En el pasado, era extremadamente difícil de resolver la estructura de hIMPs debido a la dificultad de sacarlos de las células y la dificultad de etiquetar los aminoácidos que componen las proteínas, un paso clave en la determinación de su configuración tridimensional.

Para evitar este problema, los científicos han creado un ambiente fuera de la célula, llamado sistema de células de la libertad de expresión para sintetizar proteínas.

Se utiliza una cámara que contiene todos los elementos necesarios para la producción de hIMPs bioquímicas como dentro de la célula. Este sistema proporciona un número suficiente de proteínas para llevar a cabo el análisis estructural.

El método también permite añadir fácilmente aminoácidos a las proteínas. Estas pistas ácidos amino estructurales exudada cuando se analizaron utilizando la espectroscopia de resonancia magnética nuclear, un método que mide las propiedades magnéticas de los átomos para determinar las propiedades físicas y químicas de una molécula.

Los métodos anteriores tardaba hasta un año para determinar la estructura de una sola proteína, pero con el nuevo método, los científicos han determinado la estructura de sólo 18 hIMPs seis meses.
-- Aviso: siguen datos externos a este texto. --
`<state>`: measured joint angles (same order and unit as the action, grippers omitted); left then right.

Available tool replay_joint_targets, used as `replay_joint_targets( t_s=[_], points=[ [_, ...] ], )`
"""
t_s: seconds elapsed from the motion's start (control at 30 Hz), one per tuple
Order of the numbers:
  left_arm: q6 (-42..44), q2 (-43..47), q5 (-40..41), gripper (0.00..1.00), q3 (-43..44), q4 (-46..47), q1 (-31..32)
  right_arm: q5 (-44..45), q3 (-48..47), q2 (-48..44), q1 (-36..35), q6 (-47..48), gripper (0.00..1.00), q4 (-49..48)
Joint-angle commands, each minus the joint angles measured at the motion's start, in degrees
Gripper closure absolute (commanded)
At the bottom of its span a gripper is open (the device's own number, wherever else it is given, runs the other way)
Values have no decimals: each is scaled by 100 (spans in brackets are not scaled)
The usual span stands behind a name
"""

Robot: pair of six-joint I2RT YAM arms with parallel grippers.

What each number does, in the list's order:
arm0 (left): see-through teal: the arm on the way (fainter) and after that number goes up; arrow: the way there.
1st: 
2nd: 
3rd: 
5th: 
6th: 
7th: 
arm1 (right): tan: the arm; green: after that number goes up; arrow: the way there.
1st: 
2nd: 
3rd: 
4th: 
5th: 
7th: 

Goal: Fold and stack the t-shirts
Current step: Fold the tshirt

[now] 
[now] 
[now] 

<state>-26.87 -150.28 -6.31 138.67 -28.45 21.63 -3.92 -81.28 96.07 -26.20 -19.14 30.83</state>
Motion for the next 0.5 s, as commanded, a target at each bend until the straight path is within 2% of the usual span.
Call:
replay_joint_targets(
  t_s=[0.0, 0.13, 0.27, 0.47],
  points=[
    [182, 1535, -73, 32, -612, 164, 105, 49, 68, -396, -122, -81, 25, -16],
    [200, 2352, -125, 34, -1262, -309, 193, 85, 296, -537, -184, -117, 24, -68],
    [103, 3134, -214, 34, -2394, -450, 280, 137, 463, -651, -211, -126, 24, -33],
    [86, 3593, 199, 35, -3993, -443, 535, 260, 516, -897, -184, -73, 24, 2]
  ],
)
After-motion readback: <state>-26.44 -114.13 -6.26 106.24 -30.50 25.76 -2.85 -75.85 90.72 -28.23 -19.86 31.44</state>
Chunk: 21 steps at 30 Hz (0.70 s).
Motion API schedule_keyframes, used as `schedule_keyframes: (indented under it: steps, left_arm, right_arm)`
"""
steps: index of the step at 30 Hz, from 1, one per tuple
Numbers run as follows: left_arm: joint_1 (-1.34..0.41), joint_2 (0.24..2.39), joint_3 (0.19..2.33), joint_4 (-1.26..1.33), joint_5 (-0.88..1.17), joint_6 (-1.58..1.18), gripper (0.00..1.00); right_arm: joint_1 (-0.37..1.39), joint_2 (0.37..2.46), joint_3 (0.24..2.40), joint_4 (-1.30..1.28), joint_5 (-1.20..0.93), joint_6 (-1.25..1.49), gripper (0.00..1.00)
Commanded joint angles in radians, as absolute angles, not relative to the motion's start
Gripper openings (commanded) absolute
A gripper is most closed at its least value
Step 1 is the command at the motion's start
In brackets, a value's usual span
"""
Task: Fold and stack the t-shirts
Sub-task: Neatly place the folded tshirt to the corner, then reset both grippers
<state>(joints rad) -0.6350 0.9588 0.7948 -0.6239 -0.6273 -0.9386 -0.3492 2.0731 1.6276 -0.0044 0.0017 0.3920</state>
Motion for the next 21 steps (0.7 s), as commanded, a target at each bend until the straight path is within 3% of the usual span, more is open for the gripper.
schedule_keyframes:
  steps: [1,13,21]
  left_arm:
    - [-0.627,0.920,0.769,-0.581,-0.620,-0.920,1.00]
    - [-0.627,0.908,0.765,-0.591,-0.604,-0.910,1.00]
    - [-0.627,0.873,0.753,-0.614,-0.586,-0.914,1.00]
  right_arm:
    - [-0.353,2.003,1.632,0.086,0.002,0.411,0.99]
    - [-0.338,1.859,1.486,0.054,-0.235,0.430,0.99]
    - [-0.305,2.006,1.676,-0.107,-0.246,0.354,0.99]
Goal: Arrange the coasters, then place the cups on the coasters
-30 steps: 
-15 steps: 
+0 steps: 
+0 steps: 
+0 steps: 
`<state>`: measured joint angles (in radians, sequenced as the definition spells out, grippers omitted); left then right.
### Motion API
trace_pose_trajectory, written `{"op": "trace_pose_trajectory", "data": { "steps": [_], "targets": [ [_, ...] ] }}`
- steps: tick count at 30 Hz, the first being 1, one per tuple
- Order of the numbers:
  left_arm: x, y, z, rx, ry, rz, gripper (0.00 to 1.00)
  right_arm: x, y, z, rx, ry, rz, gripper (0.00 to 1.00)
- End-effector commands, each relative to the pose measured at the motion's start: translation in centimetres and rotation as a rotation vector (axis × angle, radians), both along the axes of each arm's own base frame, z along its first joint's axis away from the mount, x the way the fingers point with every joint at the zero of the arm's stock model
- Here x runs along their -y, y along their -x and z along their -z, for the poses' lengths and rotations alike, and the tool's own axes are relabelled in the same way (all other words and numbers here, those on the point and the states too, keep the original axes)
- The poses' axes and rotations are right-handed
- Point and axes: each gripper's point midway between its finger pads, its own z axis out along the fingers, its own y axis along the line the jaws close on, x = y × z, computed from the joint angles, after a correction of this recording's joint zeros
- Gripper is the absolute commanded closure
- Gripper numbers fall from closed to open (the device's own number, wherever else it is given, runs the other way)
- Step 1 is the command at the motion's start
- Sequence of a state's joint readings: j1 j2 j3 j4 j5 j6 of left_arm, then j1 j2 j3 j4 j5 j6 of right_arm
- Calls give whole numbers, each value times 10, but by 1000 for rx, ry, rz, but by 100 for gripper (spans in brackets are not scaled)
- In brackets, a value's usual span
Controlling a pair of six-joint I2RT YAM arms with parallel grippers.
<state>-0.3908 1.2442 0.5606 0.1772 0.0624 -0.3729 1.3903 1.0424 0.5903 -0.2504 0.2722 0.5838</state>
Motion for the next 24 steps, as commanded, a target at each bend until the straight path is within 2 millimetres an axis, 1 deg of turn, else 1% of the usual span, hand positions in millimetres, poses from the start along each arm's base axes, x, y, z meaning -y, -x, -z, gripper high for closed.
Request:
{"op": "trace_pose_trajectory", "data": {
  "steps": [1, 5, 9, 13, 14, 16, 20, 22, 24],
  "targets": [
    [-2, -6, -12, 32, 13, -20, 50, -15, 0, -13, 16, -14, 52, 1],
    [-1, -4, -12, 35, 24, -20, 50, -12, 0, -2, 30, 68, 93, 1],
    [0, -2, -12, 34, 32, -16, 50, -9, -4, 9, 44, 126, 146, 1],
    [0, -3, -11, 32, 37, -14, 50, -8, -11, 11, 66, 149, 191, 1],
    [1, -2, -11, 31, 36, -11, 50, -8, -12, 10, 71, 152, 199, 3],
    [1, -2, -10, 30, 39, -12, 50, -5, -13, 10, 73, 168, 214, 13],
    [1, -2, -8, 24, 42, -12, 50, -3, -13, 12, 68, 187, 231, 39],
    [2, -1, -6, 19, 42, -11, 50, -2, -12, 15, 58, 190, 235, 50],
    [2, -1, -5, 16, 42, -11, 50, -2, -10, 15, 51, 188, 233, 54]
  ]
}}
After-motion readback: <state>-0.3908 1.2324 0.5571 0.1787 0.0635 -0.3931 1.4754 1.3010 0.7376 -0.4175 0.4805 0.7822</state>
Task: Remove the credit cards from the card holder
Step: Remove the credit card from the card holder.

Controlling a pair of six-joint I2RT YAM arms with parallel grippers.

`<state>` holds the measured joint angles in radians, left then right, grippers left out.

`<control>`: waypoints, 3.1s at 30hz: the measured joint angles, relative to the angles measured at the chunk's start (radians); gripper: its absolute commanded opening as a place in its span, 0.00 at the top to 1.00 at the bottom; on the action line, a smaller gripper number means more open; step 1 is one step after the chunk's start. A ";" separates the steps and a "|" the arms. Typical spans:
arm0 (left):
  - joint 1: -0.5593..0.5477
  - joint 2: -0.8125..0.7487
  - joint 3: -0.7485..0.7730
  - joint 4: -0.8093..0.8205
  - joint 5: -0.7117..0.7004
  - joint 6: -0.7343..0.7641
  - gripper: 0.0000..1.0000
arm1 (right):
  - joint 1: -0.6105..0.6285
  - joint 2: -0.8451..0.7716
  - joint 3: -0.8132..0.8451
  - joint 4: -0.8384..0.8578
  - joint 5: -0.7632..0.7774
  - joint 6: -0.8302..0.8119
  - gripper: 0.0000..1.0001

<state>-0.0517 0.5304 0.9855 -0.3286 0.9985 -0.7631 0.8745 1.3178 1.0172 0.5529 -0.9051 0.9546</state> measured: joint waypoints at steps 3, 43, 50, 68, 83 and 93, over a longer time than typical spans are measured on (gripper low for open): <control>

Se han identificado 38 hIMPs que son más adecuados para el análisis con la nueva técnica, y esperamos que se puede utilizar para resolver la estructura de muchas otras proteínas.

Fuente: Isaude.net
  • Recomienda esta noticiaRecomienda esta noticia
  • Recomienda esta noticiaCorregir
  • CompartirCompartir
  • AlertaAlerta
Enlace reducida: 
  • Usted está recomendando la noticia:
  • Para que su amigo reciba esta nominación, complete el siguiente formulario:

  • Usted está sugiriendo una corrección para esta noticia:


Receba notícias do iSaúde no seu e-mail de acordo com os assuntos de seu interesse.
Seu nome:
Seu email:
Desejo receber um alerta com estes assuntos:
Las proteínas integrales de membrana    nuevos medicamentos    del Instituto Salk para Estudios Biológicos    Senyon Choe   
Comentarios:
Comentar
Deje su comentario
Cerrar
(Los campos obligatorios están marcados con *)

(Su email nunca será publicado ni compartido.)

Introduzca las letras y los números abajo y haga clic en "enviar"

  • Twitter iSaúde
publicidad
El periódico Informe Saúde

Recomende el portal
Cerrar [X]
  • Usted está recomendando la noticia: http://www.isaude.net
  • Para que su amigo reciba esta nominación, complete el siguiente formulario:

RSS noticias del portal  iSaúde.net
Recibe el boletín del portal  iSaúde.net
Recomende el portal iSaúde.net
Notícias de  iSaúde.net en tu blog o página web.
Recibe las noticias sobre el tema de su interés.
© 2000-2011 www.isaude.net Todos os direitos reservados.